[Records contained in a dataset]
===
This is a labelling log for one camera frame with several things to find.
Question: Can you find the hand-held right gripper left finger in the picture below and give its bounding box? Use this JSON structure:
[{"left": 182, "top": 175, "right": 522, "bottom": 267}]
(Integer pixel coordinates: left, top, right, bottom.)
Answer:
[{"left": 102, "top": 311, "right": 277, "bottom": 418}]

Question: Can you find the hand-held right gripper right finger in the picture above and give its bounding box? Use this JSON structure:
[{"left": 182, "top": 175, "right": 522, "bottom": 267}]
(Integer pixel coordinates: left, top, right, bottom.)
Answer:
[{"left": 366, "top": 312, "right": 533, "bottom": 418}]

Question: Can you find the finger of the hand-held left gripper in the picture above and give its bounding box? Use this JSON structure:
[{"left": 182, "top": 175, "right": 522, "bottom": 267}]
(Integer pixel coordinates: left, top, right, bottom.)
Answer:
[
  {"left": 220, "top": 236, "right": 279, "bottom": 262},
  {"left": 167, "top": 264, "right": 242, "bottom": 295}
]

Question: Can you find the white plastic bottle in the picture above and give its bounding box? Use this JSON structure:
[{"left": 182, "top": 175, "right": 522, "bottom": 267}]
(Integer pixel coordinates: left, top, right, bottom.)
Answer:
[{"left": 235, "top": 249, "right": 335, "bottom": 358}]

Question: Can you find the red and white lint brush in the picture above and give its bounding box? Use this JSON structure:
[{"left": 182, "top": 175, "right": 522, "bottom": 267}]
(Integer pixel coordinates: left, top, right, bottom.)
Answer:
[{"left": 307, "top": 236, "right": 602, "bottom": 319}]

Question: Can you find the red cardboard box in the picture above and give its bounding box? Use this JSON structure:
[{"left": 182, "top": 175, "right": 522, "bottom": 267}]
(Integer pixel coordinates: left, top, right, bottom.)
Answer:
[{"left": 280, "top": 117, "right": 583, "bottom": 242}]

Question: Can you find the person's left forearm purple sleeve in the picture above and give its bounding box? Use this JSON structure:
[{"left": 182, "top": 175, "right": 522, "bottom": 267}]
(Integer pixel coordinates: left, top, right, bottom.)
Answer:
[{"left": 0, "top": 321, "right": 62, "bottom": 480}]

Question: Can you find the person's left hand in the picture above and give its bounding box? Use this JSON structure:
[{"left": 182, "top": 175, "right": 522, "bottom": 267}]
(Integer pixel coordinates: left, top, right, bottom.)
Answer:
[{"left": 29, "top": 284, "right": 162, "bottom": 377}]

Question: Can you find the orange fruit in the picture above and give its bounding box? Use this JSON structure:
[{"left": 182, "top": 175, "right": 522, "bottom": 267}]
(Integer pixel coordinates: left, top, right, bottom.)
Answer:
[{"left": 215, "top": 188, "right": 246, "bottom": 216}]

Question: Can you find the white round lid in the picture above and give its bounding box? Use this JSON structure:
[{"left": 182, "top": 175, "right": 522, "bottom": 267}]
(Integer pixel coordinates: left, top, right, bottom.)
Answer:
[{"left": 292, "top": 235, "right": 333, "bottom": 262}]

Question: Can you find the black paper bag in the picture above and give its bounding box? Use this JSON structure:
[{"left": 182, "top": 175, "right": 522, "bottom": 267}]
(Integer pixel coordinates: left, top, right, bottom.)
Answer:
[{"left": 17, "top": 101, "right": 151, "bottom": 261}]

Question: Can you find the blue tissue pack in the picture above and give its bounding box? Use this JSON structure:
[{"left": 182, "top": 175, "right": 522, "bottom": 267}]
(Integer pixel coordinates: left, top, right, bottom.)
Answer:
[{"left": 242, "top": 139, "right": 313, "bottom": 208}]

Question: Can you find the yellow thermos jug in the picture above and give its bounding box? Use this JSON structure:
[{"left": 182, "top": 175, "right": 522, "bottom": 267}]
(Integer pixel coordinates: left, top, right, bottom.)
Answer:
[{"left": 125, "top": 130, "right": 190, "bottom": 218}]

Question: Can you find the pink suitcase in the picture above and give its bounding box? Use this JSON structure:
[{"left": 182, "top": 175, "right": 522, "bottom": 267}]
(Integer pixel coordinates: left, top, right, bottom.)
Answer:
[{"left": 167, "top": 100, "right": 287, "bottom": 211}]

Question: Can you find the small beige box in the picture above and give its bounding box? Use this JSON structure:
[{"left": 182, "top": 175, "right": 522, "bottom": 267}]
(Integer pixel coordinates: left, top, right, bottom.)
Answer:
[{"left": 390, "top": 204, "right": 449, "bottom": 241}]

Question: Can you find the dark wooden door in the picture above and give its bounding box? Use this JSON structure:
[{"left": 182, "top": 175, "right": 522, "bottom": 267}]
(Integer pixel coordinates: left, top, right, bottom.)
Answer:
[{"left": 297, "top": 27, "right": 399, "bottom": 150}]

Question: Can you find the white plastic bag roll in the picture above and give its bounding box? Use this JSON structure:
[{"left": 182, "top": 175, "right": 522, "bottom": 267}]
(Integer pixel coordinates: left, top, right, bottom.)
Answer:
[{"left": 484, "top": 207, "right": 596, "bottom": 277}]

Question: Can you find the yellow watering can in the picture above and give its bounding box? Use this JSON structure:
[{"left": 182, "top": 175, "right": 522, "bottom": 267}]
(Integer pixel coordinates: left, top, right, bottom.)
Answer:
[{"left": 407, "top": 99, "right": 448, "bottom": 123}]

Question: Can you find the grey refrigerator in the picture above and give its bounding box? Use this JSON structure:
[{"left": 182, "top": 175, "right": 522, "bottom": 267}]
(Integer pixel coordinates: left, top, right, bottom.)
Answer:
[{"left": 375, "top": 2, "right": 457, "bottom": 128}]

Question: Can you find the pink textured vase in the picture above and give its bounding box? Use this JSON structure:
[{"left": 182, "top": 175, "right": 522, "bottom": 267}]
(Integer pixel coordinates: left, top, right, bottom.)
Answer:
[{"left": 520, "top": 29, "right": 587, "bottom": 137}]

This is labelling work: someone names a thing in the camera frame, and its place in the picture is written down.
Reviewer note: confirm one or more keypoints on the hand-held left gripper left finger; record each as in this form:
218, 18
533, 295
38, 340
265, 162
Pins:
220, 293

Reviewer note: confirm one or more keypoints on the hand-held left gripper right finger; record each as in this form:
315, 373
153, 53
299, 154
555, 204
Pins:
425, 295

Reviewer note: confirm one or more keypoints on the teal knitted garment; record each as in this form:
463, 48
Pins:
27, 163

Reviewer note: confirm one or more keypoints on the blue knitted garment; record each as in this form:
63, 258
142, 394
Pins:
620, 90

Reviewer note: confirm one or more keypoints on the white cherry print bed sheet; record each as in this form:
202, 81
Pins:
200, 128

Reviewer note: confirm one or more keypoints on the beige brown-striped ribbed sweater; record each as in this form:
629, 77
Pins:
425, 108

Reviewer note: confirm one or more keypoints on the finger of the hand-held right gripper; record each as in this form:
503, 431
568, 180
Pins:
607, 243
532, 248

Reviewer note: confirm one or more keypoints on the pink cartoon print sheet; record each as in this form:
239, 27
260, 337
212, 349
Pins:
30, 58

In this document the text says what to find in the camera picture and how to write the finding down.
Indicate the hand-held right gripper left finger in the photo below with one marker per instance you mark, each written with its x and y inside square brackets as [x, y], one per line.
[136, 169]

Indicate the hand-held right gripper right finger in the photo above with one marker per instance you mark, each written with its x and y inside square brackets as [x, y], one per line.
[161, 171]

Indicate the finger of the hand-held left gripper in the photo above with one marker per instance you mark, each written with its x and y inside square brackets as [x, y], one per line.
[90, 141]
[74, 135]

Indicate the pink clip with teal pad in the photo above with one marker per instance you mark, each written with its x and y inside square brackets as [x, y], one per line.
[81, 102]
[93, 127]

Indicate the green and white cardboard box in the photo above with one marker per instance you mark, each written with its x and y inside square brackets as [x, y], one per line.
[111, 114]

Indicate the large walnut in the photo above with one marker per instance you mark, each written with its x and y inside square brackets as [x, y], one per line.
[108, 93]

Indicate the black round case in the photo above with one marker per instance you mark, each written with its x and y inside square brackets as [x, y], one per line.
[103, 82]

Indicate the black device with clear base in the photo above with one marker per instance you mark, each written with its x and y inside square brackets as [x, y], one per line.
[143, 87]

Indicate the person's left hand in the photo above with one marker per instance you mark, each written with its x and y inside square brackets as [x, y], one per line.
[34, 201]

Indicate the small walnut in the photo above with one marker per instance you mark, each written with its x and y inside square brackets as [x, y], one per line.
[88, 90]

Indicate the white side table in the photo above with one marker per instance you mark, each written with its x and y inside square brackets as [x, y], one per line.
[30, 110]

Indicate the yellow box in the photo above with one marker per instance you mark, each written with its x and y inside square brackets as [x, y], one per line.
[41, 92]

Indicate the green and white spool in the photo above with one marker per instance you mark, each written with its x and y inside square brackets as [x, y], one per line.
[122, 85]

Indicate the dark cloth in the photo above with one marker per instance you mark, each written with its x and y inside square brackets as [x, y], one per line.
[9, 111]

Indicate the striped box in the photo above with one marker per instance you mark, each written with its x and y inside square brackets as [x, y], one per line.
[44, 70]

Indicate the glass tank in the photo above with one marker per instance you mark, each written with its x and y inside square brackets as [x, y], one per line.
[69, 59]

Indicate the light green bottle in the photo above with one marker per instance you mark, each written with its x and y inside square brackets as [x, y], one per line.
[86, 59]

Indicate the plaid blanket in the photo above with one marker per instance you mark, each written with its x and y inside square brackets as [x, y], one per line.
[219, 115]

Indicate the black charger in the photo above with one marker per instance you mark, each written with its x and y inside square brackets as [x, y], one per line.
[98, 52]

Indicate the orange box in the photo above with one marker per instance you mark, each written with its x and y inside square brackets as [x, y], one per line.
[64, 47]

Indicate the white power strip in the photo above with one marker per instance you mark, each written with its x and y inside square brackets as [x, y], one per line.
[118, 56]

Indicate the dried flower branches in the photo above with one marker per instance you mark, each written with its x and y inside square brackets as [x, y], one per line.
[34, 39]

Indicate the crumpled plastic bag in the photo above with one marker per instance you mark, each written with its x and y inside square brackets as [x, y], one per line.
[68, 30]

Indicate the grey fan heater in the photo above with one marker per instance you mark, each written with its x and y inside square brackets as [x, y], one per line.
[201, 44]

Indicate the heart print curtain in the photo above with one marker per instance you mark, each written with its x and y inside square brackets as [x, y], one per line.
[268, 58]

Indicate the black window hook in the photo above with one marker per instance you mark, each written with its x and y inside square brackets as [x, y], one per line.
===
Search the data above for the word "blue". Copy each line it is in.

**RESULT OF THE EXERCISE**.
Question: Can you find the blue tissue pack in the picture above and give its bounding box? Use this JSON structure:
Reviewer note: confirm one or more keypoints on the blue knitted garment; record each as in this form:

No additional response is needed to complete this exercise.